Poznańska Masa Krytyczna tradycyjnie także włącza się do akcji, gdy w grę wchodzi dobro rowerzystów. Kamila Sapikowska z Masy Krytycznej zwraca uwagę, że skrzyżowanie, na którym zginął Andrzej, jest wyjątkowo niebezpieczne.
– Jadąc drogą pieszo-rowerową wzdłuż Jana Pawła II i przejeżdżając przez skrzyżowanie z Berdychowem raz mamy sygnał nadawany dla pieszych i rowerzystów (wspólna blenda w sygnalizatorze po stronie budynków politechniki), a raz mamy tylko pieszego ludzika (po stronie północnej skrzyżowania) – tłumaczy. – Czyli jadąc od strony politechniki wjeżdżamy na skrzyżowanie na ogólnych zasadach pierwszeństwa, gdyż nie ma nadawanego dla rowerzystów sygnału.

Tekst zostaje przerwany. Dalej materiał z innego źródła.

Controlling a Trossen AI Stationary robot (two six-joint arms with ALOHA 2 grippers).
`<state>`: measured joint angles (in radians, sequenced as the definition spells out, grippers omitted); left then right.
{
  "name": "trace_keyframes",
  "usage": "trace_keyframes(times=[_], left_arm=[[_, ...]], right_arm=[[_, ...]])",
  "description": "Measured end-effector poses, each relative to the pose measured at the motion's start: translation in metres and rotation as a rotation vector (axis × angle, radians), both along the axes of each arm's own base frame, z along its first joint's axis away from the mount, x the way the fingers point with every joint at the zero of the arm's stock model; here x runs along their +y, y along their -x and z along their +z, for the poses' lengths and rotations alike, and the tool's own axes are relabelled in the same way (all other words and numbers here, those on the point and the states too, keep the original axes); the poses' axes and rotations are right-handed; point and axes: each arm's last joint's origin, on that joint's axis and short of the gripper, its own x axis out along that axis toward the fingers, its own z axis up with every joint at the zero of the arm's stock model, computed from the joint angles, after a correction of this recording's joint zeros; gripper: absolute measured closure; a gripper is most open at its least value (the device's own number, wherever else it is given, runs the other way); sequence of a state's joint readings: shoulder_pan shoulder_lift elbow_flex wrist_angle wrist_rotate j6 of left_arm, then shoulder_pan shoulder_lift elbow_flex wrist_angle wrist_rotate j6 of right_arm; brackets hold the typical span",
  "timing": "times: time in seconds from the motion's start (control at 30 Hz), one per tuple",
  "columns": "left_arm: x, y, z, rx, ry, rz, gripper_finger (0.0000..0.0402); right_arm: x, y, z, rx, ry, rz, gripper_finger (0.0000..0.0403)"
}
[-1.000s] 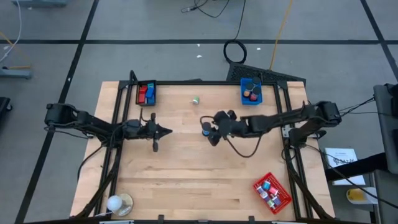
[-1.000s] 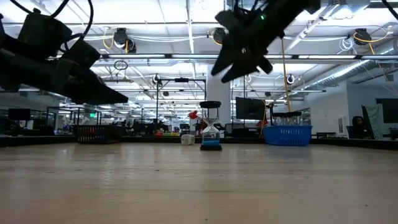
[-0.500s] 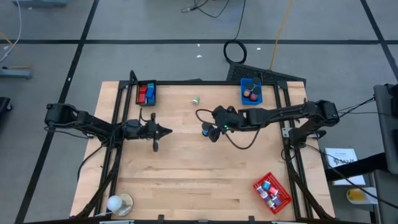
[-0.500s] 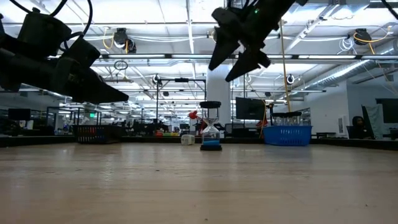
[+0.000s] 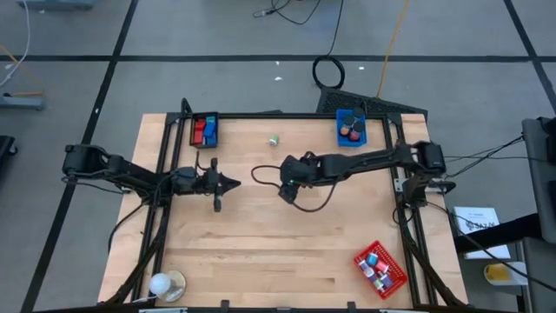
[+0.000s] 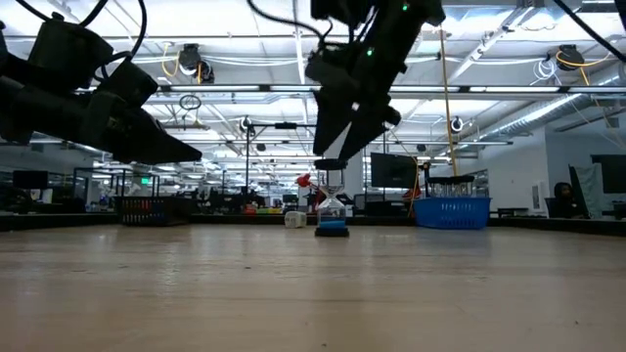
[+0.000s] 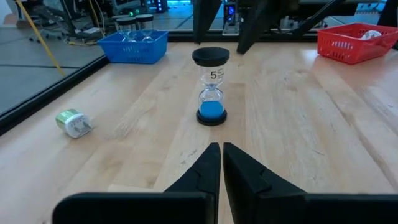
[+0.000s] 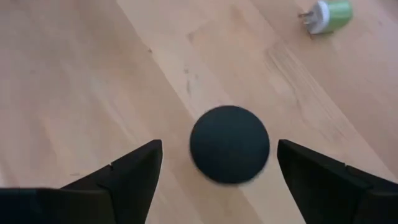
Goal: Pick & Place Office items
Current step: Put the blue sand timer into the blue basket
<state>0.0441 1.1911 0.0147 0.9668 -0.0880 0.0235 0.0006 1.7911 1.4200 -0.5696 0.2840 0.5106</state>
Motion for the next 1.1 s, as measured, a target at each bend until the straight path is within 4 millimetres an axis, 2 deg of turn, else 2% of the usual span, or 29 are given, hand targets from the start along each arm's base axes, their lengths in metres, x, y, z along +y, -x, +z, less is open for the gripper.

A taka sytuacja, zgodnie z tym, co ustalili działacze PMK, nie powinna mieć miejsca, gdyż wszystkie strumienie ruchu powinny być kierowane sygnałami, co wynika z załącznika nr 3 do Rozporządzenia Ministra Infrastruktury z dnia 3 lipca 2003 r. w sprawie szczegółowych warunków technicznych dla znaków i sygnałów drogowych oraz urządzeń bezpieczeństwa ruchu drogowego i warunków ich umieszczania na drogach:
„Stosując sygnalizację na skrzyżowaniu, należy objąć nią wszystkie grupy uczestników i wszystkie strumienie ruchu. Nie dopuszcza się pozostawienia jakiegokolwiek wlotu, pasa lub strumienia ruchu w obszarze skrzyżowania bez sygnalizacji.”
– Podobną sytuację jeszcze niedawno mieliśmy na skrzyżowaniu Al. Niepodległości/Fredy przy Collegium Maius – dodaje Kamila Sapikowska – gdzie również strumień rowerzystów nie miał nadawanego sygnału. Tam sytuacja została uporządkowana.
Rowerzyści sytuację ze skrzyżowania Berdychowo/Jana Pawła II zgłosili już do Zarządu Dróg Miejskich.
PMK tradycyjnie też chce upamiętnić specjalnym przejazdem przez miasto zmarłego Andrzeja. Poświęcona mu Masa Krytyczna wyruszy w piątek, 25 lipca, o godzinie 18.30 ze Starego Rynku. Z czasem być może stanie tu także ghost bike – dwa już są w Poznaniu, jeden na moście Dworcowym, gdzie zginęła rowerzystka w 2010 roku, jadąca najzupełniej przepisowo, a drugi przy Akademii Muzycznej, gdzie zginął 24-letni Szymon.